Whatever follows the line containing "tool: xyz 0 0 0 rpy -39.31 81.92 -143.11" in the listing below should be printed exactly, along with that line itself.

━━━ Data below

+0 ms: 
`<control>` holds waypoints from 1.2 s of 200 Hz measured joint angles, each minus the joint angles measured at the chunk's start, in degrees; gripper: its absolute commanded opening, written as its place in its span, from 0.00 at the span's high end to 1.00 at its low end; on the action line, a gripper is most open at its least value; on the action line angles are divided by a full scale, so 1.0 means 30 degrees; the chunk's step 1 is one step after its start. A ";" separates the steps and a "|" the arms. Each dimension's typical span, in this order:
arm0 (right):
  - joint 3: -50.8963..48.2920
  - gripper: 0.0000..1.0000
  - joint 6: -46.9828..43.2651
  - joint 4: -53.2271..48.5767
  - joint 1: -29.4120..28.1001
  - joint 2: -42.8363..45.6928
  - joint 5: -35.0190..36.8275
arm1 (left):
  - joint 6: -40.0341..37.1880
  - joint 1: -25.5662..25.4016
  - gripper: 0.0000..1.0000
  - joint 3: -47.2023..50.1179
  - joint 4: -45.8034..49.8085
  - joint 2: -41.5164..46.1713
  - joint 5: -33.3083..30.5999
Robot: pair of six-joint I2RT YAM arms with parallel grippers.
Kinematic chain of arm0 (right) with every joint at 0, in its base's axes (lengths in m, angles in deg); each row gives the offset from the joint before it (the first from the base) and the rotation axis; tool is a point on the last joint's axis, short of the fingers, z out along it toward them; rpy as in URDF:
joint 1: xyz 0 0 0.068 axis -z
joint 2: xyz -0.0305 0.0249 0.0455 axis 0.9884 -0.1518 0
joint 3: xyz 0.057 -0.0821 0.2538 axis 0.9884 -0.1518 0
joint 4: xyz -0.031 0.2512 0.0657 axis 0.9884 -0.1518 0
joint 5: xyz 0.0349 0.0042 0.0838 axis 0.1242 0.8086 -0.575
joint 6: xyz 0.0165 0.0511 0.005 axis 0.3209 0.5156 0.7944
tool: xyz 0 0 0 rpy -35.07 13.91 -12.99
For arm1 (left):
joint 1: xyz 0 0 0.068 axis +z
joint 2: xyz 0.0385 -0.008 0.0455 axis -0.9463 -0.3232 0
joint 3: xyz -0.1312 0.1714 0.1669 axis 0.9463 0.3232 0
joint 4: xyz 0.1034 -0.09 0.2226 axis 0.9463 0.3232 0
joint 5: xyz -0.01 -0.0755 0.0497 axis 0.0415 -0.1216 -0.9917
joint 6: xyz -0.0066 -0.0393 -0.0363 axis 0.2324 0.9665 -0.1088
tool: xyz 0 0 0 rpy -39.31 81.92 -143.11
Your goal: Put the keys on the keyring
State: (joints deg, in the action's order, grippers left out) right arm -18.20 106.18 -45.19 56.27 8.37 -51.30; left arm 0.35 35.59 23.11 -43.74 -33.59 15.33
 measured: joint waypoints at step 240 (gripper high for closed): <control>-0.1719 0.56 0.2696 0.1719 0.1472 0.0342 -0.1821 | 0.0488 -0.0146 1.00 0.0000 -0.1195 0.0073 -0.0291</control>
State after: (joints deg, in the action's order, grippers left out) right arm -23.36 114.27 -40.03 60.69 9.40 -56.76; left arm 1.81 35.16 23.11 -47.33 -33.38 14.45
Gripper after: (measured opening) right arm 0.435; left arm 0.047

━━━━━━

Solution to this task:
tool: xyz 0 0 0 rpy -39.31 81.92 -143.11
Your goal: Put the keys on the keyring
State: (joints deg, in the action's order, grippers left out) right arm -18.20 106.18 -45.19 56.27 8.37 -51.30; left arm 0.35 35.59 23.11 -43.74 -33.59 15.33
 measured: joint waypoints at step 240 (gripper high for closed): <control>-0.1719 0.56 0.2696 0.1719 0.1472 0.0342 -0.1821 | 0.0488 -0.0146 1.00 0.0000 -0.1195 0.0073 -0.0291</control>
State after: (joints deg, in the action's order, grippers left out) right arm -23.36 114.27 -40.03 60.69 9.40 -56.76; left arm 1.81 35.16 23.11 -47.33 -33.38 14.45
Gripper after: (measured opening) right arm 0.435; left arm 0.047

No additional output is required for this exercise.